You could offer to take a dish along yourself to share, depending on whether it's a sit down meal or a buffet.
I've always found people to be polite and accommodating, realising that it's a matter of principle.
Tell them the truth that you are a vegan. True friend will never judge you.
people (like my parents) get all wigged out about cooking vegan and vegetarian foods.
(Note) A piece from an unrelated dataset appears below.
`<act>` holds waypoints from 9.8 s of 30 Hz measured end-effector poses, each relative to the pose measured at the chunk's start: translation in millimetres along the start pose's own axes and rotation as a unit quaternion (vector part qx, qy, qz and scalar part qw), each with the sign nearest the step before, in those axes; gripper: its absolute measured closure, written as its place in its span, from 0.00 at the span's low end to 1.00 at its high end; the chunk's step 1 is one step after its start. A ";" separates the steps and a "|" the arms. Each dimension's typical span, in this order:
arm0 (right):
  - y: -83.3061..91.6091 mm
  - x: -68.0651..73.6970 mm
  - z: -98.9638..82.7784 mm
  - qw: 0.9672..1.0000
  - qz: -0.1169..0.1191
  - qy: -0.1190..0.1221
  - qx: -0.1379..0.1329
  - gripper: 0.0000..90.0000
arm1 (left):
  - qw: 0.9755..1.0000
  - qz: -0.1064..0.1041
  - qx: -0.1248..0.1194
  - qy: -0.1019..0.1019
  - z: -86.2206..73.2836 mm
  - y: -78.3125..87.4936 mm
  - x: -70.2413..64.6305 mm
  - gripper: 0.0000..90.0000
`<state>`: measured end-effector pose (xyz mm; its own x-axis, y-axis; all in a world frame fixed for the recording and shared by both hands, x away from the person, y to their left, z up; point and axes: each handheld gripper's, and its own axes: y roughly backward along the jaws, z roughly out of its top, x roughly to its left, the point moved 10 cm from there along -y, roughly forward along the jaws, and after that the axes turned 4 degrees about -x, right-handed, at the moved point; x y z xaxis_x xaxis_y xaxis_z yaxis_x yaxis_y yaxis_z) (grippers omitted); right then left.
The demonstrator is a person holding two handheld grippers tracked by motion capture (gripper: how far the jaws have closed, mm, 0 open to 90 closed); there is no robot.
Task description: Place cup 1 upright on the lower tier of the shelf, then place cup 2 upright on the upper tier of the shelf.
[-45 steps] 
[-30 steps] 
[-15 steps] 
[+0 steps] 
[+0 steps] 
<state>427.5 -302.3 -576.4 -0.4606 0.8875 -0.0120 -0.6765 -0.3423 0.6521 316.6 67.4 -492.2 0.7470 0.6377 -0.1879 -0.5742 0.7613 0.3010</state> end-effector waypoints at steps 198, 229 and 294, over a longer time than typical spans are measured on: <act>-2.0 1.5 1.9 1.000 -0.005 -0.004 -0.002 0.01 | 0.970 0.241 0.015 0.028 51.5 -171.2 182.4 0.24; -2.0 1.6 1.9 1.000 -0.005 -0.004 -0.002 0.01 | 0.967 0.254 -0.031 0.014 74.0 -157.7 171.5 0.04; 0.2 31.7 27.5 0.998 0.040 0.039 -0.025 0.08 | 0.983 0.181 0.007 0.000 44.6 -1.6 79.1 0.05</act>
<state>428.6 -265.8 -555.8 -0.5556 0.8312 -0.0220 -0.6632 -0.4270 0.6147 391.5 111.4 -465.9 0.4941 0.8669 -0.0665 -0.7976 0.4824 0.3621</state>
The problem with vegan is that you can't eat butter, and that is in lots of side dishes.
lol eat before you go.
I know how you feel, it sucks when you make other people feel uncomfortable about your lifestyle....I feel this way sometimes.
I think that you should just show up, eat what you can, eat it with bread if you have to....that's not rude (but it will draw attention to you)
and normally that is unwanted attention, I went to a family party, everyone was having fondue (they had about 12 fondu pots)....everyone was eating meat and fish, they set me up in the kitchen alone to eat my veggie fondue....I was sitting there all alone listening to them laughing in the other room haha then my sisters came and sat with me, thank goodness they love me lol
Eat the veggies and the salad and bread....you'll be happy and they'll be happy.
EDIT: Adam, I don't know any veggies that expect anyone to cater to them, we mostly don't want to make our hosts uncomfortable. Why are you a hater?
Allergic?
Diet study for Science in school (cut out animal products)?
Diet?
Cutting back on meat?
Bad belly?
New pills make you nauseous?
I can understand your hesitance in just putting the whole "vegan" thing out there. I still dont tell somepeople, because I realize how it can come off rude, and I know that some people will take it offensivley, or want to spend the whole week asking me WHY, and telling me the health problems that can happen (all which I already know, and know how to prevent) which can get frustrating. So sometimes I want to skip all that and just enjoy myself.
Good luck.
=)
what is your culture and i will find you a recipe to make and take with you - maybe something everyone will like
just tell them that you are vegan before you go, and you will be bringing a vegan dish for them to try out. tell them you don't want to offend them by not eating their meat, you just don't do that anymore. they will probably have a salad or something there that is vegan as well.
i know it sucks! vegan lasagna always wins people over, though!